2014年3月18日 10時34分 | カテゴリー: 活動報告

被災地への視察で、子どもの遊びなどの支援を行ったプレーパーク事業や、災害直後から子どもへの支援を行った国際子ども支援団体NGOのセーブザチルドレンから話を聞きました。

災害時は、支援は大人が優先されやすく、子どもは見落とされがちです。そのために、平常時から子どもの権利を基盤とした子どもの支援について具体的に考えておく必要があります。

 

世田谷区では、地域防災計画には、子どもへの災害時の対応については、小中学校や保育園等での避難誘導、避難生活における環境整備のための手法の検討、簡単な応急教育計画のみしか記載がありません。

区は、子どもの支援についてどのように課題認識しているのか伺います。

 

震災は下校後、下校途中、もしくは保護者が不在時に発生する場合もあります。子どもの安否確認などについて具体的対策が必要です。

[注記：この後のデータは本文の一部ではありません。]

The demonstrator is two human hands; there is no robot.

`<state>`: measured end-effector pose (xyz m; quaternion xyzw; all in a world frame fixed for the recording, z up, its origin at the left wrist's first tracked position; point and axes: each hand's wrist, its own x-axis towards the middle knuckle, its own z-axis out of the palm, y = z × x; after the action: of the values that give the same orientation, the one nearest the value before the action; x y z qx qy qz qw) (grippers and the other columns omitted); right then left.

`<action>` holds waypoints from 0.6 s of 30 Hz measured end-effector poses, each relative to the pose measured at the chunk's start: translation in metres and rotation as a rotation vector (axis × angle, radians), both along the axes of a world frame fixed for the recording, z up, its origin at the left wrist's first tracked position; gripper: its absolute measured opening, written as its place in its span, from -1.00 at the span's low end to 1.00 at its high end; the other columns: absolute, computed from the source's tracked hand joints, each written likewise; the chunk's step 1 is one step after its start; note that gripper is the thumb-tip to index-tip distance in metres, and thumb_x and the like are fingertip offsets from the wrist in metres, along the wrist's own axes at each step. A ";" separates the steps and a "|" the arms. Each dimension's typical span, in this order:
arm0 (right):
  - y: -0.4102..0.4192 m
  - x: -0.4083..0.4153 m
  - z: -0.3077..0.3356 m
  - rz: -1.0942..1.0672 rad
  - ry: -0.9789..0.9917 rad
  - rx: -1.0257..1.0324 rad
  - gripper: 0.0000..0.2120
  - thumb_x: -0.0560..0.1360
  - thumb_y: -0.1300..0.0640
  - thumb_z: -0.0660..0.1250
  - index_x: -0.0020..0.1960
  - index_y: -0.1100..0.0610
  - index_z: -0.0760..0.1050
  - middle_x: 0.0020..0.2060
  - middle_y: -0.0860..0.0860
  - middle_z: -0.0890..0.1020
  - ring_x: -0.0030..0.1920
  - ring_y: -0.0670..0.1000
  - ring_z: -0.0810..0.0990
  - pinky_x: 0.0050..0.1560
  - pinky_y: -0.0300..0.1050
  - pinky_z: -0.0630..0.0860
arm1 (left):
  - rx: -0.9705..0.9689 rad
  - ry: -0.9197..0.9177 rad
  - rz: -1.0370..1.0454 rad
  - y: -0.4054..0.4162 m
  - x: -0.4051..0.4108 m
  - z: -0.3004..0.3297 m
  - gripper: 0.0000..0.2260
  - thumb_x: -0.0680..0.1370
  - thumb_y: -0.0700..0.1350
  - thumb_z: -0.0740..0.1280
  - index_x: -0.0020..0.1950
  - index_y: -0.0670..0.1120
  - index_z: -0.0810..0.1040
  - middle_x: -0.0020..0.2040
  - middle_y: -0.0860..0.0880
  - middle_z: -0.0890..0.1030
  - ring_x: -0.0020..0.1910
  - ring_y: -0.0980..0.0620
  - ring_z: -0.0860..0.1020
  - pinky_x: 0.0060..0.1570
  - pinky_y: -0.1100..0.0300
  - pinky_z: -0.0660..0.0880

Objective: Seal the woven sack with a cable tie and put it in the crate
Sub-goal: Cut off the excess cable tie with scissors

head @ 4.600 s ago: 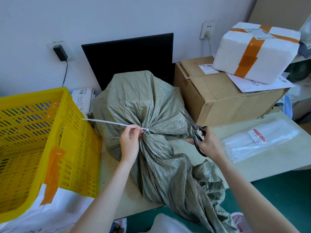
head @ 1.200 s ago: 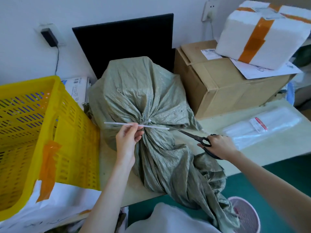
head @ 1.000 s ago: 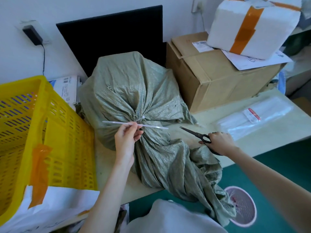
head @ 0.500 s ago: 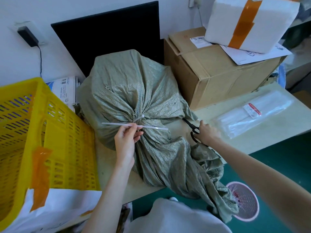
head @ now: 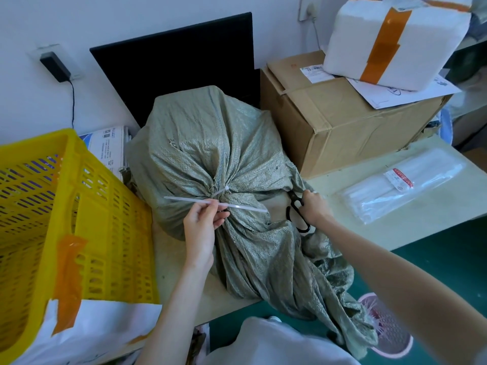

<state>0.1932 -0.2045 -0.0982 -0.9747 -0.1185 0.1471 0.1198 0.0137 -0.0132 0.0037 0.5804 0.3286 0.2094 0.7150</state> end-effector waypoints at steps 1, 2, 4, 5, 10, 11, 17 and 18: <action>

また、東日本大震災では、内閣府によると震災で親を亡くした子は、岩手、宮城、福島の3県で1724人、うち241人が両親とも死亡しています。杉並区の地域防災計画には、災害により保護者が死亡又は行方不明等となり、身寄りのなくなった乳幼児及び児童への対応について、本人の意志も充分尊重した上で、震災救護所及び第二次救援所で一時的な保護を行うなど具体的に記載されています。こうした子どもたちへの世田谷区における対応について伺います。

 

(東日本大震災の経験を教訓に、心のケアのために、専門家とのネットワークをつくり、災害時のケアを進めるための体制をつくっておくことが必要です。さらに、障がい児支援、居場所や学習支援、若者の進学・就職への支援、貧困や虐待対策など課題は多く、災害時の子どもへの支援について具体的対策の整備を求めます。)

 

東日本大震災では、多くのNPOなどの団体が活躍しました。特に子どもの支援については、発災直後から、ユニセフやセーブザチルドレンなど、海外の支援団体が、被災地に事務所を置き、地域のNPOなどの団体とともに支援に取り組みました。東京都地域防災計画でも、平時からNPOなどとネットワークを築き、連携のための体制づくりや防災訓練の必要性について示されています。

世田谷区における、災害時のNPOなど団体との連携について、またNPOなどと連携した子どもへの支援について伺います。

 

震災復興に際して、子どもの権利を基盤にした支援を進めるために、NGO・NPO30団体が集まり、「東日本子ども支援ネットワーク」を組織し、復興計画やまちづくりに子どもの意見が取り入れられるよう、自治体の議員や行政との意見交換会や、復興会議への参加、また、子ども参加による居場所や施設づくりなど様々な取り組みが行われました。

こうした復興における、子どもや若者の参画や意見表明を通し、子どもたちは支援される側からまちづくりの一員であることを自覚し、また子どもたちの復興に関わりたいという強い思いが、大人の心に響き、力を与え、地域の活性化にもつながっています。

 

震災復興計画策定や復興まちづくりにおける子どもや若者の参加について伺います。